Le film du jour : « Liberté », la nuit

liberté

On ne voit pas souvent un tel film. « Liberté », du Catalan Albert Serra, flirte avec les limites du représentable. C’est Sade appliqué à la lettre, Sade regardant notre époque. Entrez dans ce cruising sexuel : vous risquez fort d’y croiser le cinéma tout entier. Critique : Philippe Azoury et Olivier Séguret.

Nous sommes prévenus. Bien calfeutré au fond de sa calèche, elle-même cachée sous les arbres d’une forêt nocturne, le vieux duc emperruqué nous invite à la pondération : « Le libertinage est un sujet délicat. » C’est l’une des toutes premières répliques d’un film de deux heures qui ne comptera pas plus d’une dizaine de feuillets de dialogues. Et pourtant, il va nous faire tendre l’oreille, et pas queue…

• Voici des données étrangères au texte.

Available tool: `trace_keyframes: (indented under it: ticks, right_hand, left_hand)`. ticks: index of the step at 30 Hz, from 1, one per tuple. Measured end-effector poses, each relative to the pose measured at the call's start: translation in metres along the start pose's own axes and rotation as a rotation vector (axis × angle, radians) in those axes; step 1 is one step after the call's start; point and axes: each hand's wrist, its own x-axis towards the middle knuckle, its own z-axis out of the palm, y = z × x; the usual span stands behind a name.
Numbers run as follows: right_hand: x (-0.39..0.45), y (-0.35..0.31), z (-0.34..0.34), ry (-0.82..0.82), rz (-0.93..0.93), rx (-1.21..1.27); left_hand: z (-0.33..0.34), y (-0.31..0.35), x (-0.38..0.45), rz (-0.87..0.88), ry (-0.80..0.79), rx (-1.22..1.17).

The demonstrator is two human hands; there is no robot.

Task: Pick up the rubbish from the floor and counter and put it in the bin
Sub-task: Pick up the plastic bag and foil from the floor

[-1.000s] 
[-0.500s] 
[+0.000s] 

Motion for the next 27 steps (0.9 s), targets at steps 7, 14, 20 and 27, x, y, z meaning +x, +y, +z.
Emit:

Liberté est le film terriblement libre d’Albert Serra. Il donne le sentiment rare et perturbant de voir une licorne, quelque chose qui n’existait pas, qui n’avait jamais été fait et qui devait l’être. Liberté n’est pas simplement sexuel, comme le voudrait la rumeur du festival espérant bien tenir son scandale de l’année – il l’est, sexuel, mais de manière complexe et sophistiquée. Sexuel, par l’oreille autant que par l’œil, par les portes qu’il se permet d’entrouvrir en nous – pas forcément les plus douces, pas toujours les plus assumées. Il raconte ce moment d’histoire où, en 1774, chassé par Louis XVI, un groupe de libertins français fait la connaissance du duc de Walchen, dans des bois obscurs entre Berlin et Potsdam. Ceux-ci aimeraient le convertir à leur libertinage et pourraient profiter du secours canaille des nonnes d’un couvent proche…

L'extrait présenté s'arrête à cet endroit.